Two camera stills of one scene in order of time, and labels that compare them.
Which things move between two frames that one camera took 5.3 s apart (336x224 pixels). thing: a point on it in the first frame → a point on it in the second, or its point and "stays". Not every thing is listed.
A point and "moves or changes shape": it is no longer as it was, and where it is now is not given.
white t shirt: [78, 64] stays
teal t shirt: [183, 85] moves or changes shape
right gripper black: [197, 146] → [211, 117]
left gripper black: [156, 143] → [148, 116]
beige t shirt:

——————————

▸ **Exercise prompt**:
The word "stays" appears on some lines of the data above; count those lines and return only the number.

▸ **Exercise solution**:
2